- Date: 1650 to 1699
- Location: Serra dos Órgãos, now Serra dos Órgãos National Park

= Quilombo da Serra dos Órgãos =

The Quilombo da Serra dos Órgãos was a quilombo, or mocambo, located near the Guandu River and the Paraíba do Sul River (present-day city of Rio de Janeiro). The indigenous and black people who lived in this community carried out robberies and attacks on rural lands as a form of resistance to the owners of the farms from which these enslaved people had fled.

The period of resistance of this quilombo (maroon settlement) is documented in the year 1650, and they persisted until their massacre by the troops organized by the governor of the time, Artur de Sá e Meneses, in 1699.

== Context ==
The movements of the Quilombo da Serra dos Órgãos have their first recorded reports around 1650. Descriptions indicate violent attacks by the quilombo inhabitants on sugar, cassava, and other plantations in the city of Rio de Janeiro. They assaulted not only rural properties but also merchants in the region. This type of revolt was one of the ways in which Black and Indigenous people resisted capture by their masters.

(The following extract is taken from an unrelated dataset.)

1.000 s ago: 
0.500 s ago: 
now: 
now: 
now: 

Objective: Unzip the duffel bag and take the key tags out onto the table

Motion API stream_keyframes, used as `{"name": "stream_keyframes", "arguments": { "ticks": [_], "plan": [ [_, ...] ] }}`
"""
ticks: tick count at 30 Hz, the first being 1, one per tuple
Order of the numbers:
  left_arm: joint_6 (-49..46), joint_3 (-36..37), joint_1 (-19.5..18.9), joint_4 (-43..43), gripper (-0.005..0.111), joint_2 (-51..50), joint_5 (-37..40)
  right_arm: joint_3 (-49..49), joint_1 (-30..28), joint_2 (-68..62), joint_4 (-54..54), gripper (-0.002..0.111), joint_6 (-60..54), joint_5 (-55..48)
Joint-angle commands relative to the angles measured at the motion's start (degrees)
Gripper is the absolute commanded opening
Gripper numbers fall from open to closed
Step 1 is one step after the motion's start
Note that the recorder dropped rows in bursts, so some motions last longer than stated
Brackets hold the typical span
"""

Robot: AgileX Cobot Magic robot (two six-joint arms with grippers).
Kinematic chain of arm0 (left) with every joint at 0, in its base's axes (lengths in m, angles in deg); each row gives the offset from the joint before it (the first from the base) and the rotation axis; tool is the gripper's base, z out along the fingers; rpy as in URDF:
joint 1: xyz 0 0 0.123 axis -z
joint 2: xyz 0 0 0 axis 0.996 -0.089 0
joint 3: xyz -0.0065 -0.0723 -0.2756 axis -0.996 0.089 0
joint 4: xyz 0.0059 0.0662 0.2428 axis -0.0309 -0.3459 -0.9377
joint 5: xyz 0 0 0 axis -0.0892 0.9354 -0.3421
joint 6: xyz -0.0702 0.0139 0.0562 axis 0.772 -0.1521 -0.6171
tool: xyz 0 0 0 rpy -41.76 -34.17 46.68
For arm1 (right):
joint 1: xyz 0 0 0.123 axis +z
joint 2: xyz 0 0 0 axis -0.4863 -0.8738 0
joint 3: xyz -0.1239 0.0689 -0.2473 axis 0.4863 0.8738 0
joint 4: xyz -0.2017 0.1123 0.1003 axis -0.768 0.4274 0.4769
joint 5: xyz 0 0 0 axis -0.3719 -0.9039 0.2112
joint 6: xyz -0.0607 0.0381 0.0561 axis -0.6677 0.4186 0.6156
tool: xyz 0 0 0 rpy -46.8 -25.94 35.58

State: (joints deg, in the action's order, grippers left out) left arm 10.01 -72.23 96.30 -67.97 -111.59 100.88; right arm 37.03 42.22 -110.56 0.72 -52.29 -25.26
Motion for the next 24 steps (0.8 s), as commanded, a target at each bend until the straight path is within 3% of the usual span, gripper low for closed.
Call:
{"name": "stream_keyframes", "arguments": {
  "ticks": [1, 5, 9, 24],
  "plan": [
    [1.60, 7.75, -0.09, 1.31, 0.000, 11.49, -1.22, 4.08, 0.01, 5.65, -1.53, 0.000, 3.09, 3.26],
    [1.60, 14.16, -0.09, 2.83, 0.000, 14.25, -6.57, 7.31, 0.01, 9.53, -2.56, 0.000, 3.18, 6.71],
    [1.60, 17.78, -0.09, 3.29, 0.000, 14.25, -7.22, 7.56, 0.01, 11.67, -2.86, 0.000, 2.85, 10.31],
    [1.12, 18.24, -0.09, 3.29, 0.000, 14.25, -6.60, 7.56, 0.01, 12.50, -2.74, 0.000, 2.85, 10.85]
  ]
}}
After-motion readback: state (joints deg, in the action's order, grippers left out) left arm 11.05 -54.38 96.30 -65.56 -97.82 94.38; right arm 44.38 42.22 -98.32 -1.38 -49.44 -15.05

Among the assaults, often armed, carried out by the quilombo inhabitants, were the deaths of sugar plantation owners, such as the case of a sugar master, the boatman João Alves Pereira, and the mixed-race man Valério Negrão, in Guaguassú (present-day Nova Iguaçu region) during 1650.

Although the ethnic character of quilombos is normally linked to enslaved blacks, in the case of the Quilombo da Serra dos Órgãos, enslaved Africans and indigenous people from the region were united, including the Tamoio, Timbira, and probably Maracajás. They were organized in various areas of the Serra dos Órgãos, on the banks of the Paraíba do Sul and Guandu rivers.

The attacks by these rebels sparked demands from farmers and other residents of Rio de Janeiro for reactions from local authorities. Measures were taken, such as by Governor Tomé Correia Alvarenga (1657-1659), who in 1659 increased the rewards for men willing to attack and destroy the runaway slave settlements in the Serra dos Órgãos. This was not enough for the landowning class; requests to combat the revolts were numerous.

In the same year, an expedition, commanded by Captain Manoel Jordão da Silva, a lieutenant and two sergeants, sought to capture the runaway slaves and destroy the Quilombo da Serra dos Órgão itself. This action was financed precisely by the sugar plantation owners of the region in order to prevent threats from the rebels against their own enslaved people. Although there are no reports on the development of this expedition, in 1669 , news reappears about looting and attacks in the region.

Captain Atanásio Pereira was appointed to control the quilombo region, but it had little effect, as the quilombo inhabitants continued their mobilizations.

== Outcome ==
Years later, in 1699, the same governor, Artur de Sá e Meneses, organized "Disciplined Corps," and through a military expedition carried out a massacre in the Quilombo da Serra dos Órgãos region. Due to the extreme violence, some members of the troop were arrested, accused of killing even those who offered no resistance. However, the reaction of other soldiers and residents of the city was one of dissatisfaction with the governor's decision.

Artur de Sá e Menezes even sent a letter to King Pedro II of Portugal on June 8, 1699, recounting the event, and received the Crown's approval.

The quilombos were a response to the harsh conditions imposed on enslaved people. Raids by troops and slave hunters could put an end to some communities, but as long as the slave system exploited them, the response would become increasingly violent.